Berita

Patroli Ungkap Peredaran Satwa Dilindungi di Papua, 110 Barbuk Ditemukan Petugas

20/10/2025|Nadaa
Salah satu opsetan burung cenderawasih yang ditemukan oleh petugas dalam patroli terpadu. | Foto: Istimewa

Salah satu opsetan burung cenderawasih yang ditemukan oleh petugas dalam patroli terpadu. | Foto: Istimewa

Gardaanimalia.com Sebagai upaya pengawasan terhadap peredaran tumbuhan dan satwa liar (TSL) ilegal dan Tindak Pidana Kehutanan (TIPIHUT), BBKSDA Papua melakukan patroli selama tiga hari, mulai dari 15 hingga 17 Oktober 2025, di Kota Jayapura, Kabupaten Jayapura, dan Kabupaten Keerom, Provinsi Papua.

Kegiatan ini diikuti oleh 74 personel yang berasal dari berbagai unsur, yakni kepolisian, TNI, dan unsur organisasi perangkat daerah (OPD), instansi vertikal, dan badan usaha.

Patroli dan pengawasan terpadu tersebut berhasil mengamankan 58 ekor satwa dilindungi dalam keadaan hidup dan 54 opsetan satwa atau bagian tubuh satwa.

Sebanyak 47 satwa dalam kondisi hidup diserahterimakan dari dari klaster permukiman atau pergudangan kepada petugas, dengan rincian burung kasturi kepala hitam (Lorius lory) sebanyak 30 ekor, burung kakatua koki (Cacatua galerita) sebanyak 5 ekor, dan burung nuri bayan (Eclectus roratus) sebanyak 4 ekor.

Ditambah, burung perkici pelangi (Trichoglossus haematodus) sebanyak 3 ekor, burung nuri kelam (Pseudeos fuscata) sebanyak 2 ekor, burung kakatua raja (Probosciger aterrimus) 1 ekor, burung kasturi ternate (Lorius garrulus) 1 ekor, dan burung gagak kelabu (Corvus tristis) 1 ekor.

Sementara dari wilayah pelabuhan laut, tepatnya dari dalam kapal motor, ditemukan 9 ekor satwa liar.

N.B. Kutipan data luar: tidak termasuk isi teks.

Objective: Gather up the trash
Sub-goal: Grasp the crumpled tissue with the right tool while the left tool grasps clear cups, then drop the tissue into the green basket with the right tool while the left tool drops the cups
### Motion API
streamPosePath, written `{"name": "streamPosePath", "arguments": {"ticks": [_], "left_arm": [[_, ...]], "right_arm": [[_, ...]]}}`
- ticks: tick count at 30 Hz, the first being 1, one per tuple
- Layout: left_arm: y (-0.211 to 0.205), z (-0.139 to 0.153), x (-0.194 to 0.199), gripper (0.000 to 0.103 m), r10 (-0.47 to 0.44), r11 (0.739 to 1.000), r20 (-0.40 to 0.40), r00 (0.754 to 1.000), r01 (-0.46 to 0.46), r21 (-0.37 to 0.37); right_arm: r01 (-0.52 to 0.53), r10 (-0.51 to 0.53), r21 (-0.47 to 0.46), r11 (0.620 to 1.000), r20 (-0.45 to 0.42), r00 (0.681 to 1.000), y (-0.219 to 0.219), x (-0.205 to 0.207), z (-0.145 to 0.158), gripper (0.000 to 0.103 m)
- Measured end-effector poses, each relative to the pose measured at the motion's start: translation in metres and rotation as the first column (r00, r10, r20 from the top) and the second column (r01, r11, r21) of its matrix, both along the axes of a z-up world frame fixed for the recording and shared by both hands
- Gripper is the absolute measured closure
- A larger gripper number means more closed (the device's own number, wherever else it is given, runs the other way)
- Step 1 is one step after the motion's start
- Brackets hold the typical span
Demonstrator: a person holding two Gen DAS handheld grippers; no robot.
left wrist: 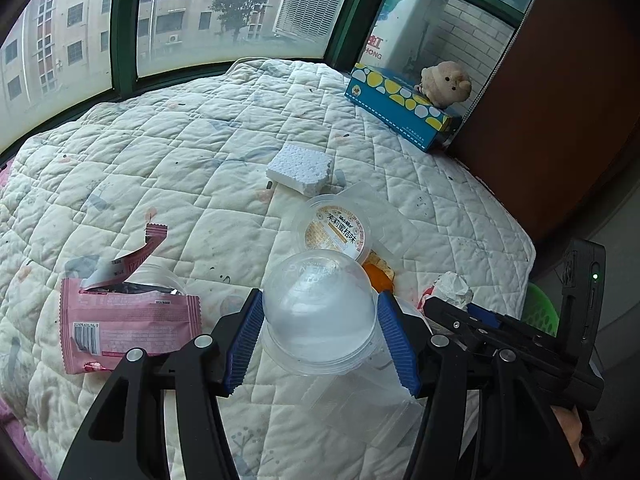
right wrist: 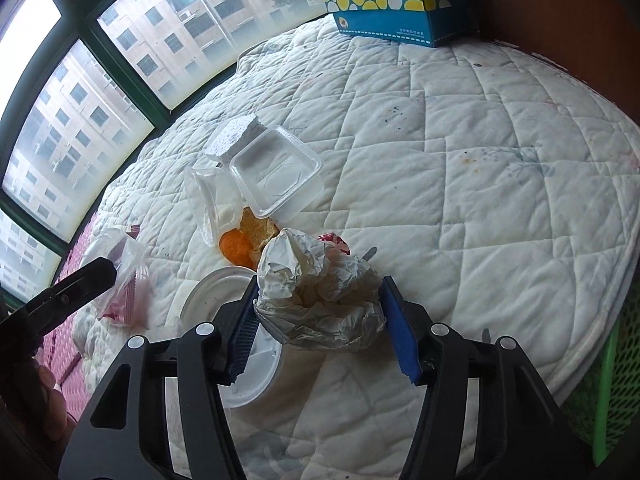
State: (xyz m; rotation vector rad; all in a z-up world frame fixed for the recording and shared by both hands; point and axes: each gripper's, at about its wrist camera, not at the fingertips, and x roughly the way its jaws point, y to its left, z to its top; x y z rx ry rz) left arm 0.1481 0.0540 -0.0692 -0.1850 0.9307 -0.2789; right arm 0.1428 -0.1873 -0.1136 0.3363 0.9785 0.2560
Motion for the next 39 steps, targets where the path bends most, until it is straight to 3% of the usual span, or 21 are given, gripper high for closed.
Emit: {"name": "streamPosePath", "arguments": {"ticks": [16, 39], "left_arm": [[-0.067, 0.017, -0.025, 0.047, -0.121, 0.993, 0.04, 0.992, 0.121, 0.014], [-0.207, 0.019, -0.045, 0.047, -0.34, 0.94, 0.027, 0.94, 0.339, 0.025]], "right_arm": [[0.065, -0.06, -0.053, 0.996, 0.09, 0.994, -0.05, -0.055, 0.031, 0.045], [0.287, -0.281, -0.104, 0.952, 0.071, 0.957, -0.186, -0.12, 0.021, 0.045]]}}
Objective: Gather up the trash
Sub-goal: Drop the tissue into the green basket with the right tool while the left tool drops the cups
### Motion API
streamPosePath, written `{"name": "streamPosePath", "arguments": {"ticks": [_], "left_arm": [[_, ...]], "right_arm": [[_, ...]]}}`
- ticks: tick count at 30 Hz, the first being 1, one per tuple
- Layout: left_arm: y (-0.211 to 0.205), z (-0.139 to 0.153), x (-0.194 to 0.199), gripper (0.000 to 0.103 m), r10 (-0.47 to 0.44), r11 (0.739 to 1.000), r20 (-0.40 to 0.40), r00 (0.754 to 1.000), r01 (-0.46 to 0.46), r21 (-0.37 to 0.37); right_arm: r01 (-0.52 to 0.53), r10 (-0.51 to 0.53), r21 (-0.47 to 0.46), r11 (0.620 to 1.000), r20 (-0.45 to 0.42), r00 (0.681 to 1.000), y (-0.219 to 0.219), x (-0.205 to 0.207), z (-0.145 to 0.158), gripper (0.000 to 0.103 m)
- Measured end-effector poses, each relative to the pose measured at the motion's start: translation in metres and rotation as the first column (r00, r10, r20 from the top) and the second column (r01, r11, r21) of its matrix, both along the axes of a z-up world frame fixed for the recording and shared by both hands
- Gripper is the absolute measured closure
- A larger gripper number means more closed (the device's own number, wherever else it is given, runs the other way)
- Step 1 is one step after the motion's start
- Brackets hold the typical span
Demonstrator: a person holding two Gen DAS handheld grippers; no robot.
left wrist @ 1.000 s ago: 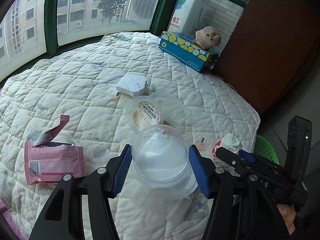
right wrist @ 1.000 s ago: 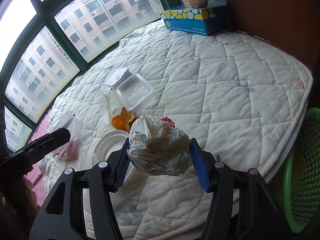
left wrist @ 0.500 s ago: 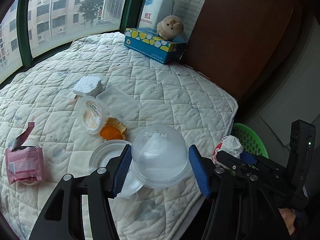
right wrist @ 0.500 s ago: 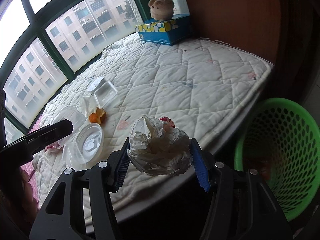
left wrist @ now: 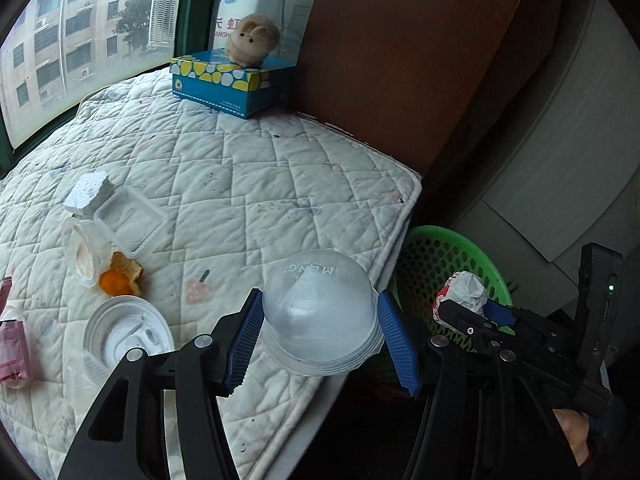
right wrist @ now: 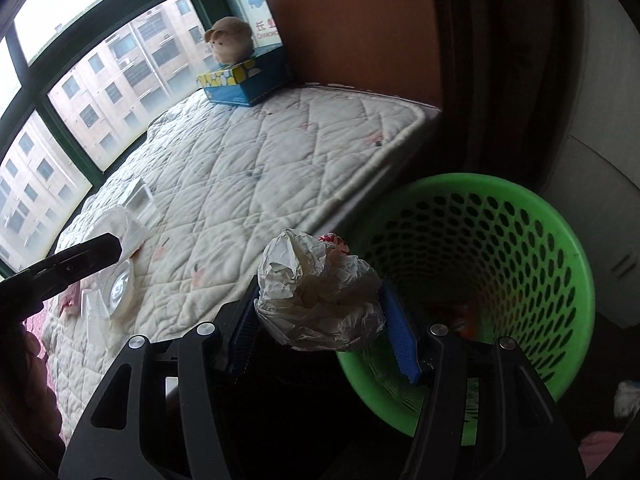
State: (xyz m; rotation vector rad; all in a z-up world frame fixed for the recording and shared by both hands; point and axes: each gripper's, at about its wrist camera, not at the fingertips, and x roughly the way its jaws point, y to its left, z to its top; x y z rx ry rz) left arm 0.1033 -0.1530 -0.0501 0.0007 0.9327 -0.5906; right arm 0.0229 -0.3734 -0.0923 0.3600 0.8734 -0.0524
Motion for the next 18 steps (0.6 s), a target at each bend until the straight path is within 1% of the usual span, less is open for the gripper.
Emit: {"name": "streamPosePath", "arguments": {"ticks": [12, 14, 16, 18], "left_arm": [[-0.066, -0.009, -0.007, 0.047, -0.097, 0.995, -0.022, 0.995, 0.098, 0.024], [-0.074, -0.011, -0.008, 0.047, -0.108, 0.993, -0.022, 0.994, 0.109, 0.034], [-0.082, -0.013, -0.008, 0.047, -0.117, 0.992, -0.029, 0.993, 0.118, 0.037], [-0.089, -0.015, -0.009, 0.047, -0.124, 0.991, -0.035, 0.992, 0.125, 0.038]], "right_arm": [[0.118, -0.119, -0.022, 0.993, -0.035, 0.992, -0.061, -0.027, -0.011, 0.042], [0.133, -0.134, -0.02, 0.991, -0.039, 0.99, -0.069, -0.03, -0.013, 0.04], [0.146, -0.146, -0.021, 0.989, -0.045, 0.988, -0.075, -0.032, -0.014, 0.034], [0.158, -0.159, -0.015, 0.987, -0.04, 0.986, -0.082, -0.037, -0.015, 0.032]]}}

Belasan satwa itu terdiri dari burung nuri coklat (Chalcopsitta duivenbodei) sebanyak 5 ekor, dan burung nuri kabare (Psittrichas fulgidus) sebanyak 4 ekor.

Di sisi lain, temuan berupa 54 opsetan atau bagian tubuh satwa dilindungi ditemukan di toko, berupa 3 opsetan burung cendrawasih kecil (Paradisaea minor), 3 opsetan kepala atau paruh burung julang papua (Rhyticeros plicatus), 2 opsetan kaki kuskus totol hitam atau kuskus bohai (Spilocuscus rufoniger), 8 opsetan mahkota burung cendrawasih kecil (Paradisaea minor), dan 20 opsetan mahkota bulu burung kasuari gelambir-tunggal (Casuarius unappendiculatus).

Tak hanya itu, ditemukan pula sembilan opsetan aksesori yang menggunakan bulu burung cendrawasih kecil, yaitu sisik dan tusuk konde.

“Serta sembilan opset aksesori yang menggunakan bulu burung kasuari gelambir tunggal berupa gelang, kalung, dan gantungan kunci,” tulis BBKSDA Papua dalam rilis pada Senin (20/10/2025).

Terkait kelanjutan operasi ini, satwa-satwa liar dilindungi yang masih hidup akan menjalani proses habituasi di kandang Habituasi Buper, Waena.

Pelepasliaran untuk temuan satwa-satwa hidup direncanakan pada Kamis (23/10/2025), dengan jadwal yang masih bersifat tentatif.

Sementara, satwa liar dilindungi dan bagian-bagiannya yang ditemukan dalam keadaan mati akan dimusnahkan di hari Senin (20/10/2025).

Petugas juga akan melakukan pendalaman kasus melalui permintaan keterangan dan klarifikasi secara bertahap terhadap para pemilik satwa liar dilindungi.